▸ Source material:
════════════════════

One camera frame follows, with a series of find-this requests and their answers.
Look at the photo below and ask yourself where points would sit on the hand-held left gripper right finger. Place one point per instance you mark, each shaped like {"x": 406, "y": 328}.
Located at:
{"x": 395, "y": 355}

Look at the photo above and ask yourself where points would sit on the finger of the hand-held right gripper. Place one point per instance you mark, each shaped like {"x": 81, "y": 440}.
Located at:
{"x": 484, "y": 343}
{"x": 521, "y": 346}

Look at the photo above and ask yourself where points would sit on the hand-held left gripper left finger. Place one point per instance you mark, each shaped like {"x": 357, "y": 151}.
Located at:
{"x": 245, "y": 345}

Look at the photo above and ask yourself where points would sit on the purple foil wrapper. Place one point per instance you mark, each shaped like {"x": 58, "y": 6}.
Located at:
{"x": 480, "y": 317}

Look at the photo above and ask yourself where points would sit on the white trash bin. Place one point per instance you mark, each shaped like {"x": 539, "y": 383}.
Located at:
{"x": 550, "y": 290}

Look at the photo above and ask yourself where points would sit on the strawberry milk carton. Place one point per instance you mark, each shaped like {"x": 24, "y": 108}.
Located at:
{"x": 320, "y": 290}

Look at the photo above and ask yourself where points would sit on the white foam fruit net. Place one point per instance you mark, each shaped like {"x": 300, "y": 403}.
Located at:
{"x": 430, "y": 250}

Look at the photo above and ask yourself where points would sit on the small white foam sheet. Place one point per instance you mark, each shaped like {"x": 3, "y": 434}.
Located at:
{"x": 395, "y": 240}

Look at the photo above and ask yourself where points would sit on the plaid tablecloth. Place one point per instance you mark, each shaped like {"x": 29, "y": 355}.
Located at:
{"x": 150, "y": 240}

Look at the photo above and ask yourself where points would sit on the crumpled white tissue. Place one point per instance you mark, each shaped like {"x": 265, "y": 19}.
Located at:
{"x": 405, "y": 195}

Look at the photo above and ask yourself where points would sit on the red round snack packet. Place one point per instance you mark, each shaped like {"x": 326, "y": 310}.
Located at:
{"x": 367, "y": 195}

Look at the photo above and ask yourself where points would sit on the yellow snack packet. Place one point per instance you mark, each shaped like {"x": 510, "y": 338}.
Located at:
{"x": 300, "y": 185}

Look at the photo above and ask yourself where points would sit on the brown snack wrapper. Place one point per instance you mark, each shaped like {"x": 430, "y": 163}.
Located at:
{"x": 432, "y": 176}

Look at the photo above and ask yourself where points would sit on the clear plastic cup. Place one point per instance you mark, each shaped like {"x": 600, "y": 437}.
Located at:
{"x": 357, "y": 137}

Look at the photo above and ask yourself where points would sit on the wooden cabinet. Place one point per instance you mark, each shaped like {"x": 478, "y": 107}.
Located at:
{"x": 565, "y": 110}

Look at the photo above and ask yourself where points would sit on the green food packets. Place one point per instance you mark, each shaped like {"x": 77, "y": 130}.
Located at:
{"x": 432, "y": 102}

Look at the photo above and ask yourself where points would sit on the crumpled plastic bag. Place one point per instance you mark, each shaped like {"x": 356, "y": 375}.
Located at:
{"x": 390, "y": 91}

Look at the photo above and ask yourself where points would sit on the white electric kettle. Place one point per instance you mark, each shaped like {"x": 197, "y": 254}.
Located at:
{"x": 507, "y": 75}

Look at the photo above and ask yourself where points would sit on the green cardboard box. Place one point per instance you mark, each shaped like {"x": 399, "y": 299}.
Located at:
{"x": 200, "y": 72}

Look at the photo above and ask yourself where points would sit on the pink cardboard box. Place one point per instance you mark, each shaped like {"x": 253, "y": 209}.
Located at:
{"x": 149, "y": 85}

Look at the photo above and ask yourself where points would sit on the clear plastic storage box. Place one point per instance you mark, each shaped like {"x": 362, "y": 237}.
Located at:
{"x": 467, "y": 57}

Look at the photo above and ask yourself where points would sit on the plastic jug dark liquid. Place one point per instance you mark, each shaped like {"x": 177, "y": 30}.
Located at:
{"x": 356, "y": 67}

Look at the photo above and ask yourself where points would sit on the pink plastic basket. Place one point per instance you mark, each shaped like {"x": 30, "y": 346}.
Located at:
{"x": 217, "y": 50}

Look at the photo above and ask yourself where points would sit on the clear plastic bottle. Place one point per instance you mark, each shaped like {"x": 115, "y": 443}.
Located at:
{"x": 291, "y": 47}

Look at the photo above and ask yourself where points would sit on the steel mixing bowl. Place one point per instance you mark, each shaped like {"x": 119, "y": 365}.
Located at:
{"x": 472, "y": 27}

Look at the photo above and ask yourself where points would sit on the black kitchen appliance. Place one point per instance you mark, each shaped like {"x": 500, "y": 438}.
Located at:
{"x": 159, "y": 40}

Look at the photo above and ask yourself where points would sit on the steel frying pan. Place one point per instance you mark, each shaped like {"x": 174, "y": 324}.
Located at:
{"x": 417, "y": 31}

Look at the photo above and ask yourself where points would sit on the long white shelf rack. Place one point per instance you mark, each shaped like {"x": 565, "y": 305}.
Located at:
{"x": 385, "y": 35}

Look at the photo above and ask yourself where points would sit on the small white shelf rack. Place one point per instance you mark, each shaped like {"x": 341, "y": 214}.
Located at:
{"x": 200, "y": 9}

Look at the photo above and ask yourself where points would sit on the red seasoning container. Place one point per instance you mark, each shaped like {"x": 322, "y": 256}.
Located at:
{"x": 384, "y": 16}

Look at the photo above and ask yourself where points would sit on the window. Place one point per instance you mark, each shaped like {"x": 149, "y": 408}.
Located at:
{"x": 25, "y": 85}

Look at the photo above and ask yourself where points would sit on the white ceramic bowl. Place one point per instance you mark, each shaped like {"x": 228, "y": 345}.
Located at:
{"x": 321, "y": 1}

════════════════════

▸ Work task:
Could you transcribe the entries above word for word, from the line with "on the purple" down to the line with "the crumpled white", keeping both?

▸ Answer to this exercise:
Look at the photo above and ask yourself where points would sit on the purple foil wrapper. Place one point per instance you mark, each shaped like {"x": 58, "y": 6}.
Located at:
{"x": 480, "y": 317}

Look at the photo above and ask yourself where points would sit on the white trash bin. Place one point per instance you mark, each shaped like {"x": 539, "y": 383}.
Located at:
{"x": 550, "y": 290}

Look at the photo above and ask yourself where points would sit on the strawberry milk carton. Place one point per instance you mark, each shaped like {"x": 24, "y": 108}.
Located at:
{"x": 320, "y": 290}

Look at the photo above and ask yourself where points would sit on the white foam fruit net. Place one point per instance you mark, each shaped like {"x": 300, "y": 403}.
Located at:
{"x": 430, "y": 250}

Look at the photo above and ask yourself where points would sit on the small white foam sheet. Place one point per instance you mark, each shaped like {"x": 3, "y": 434}.
Located at:
{"x": 395, "y": 240}

Look at the photo above and ask yourself where points would sit on the plaid tablecloth. Place one point per instance you mark, each shaped like {"x": 29, "y": 355}.
Located at:
{"x": 150, "y": 240}

Look at the photo above and ask yourself where points would sit on the crumpled white tissue. Place one point per instance you mark, each shaped like {"x": 265, "y": 19}.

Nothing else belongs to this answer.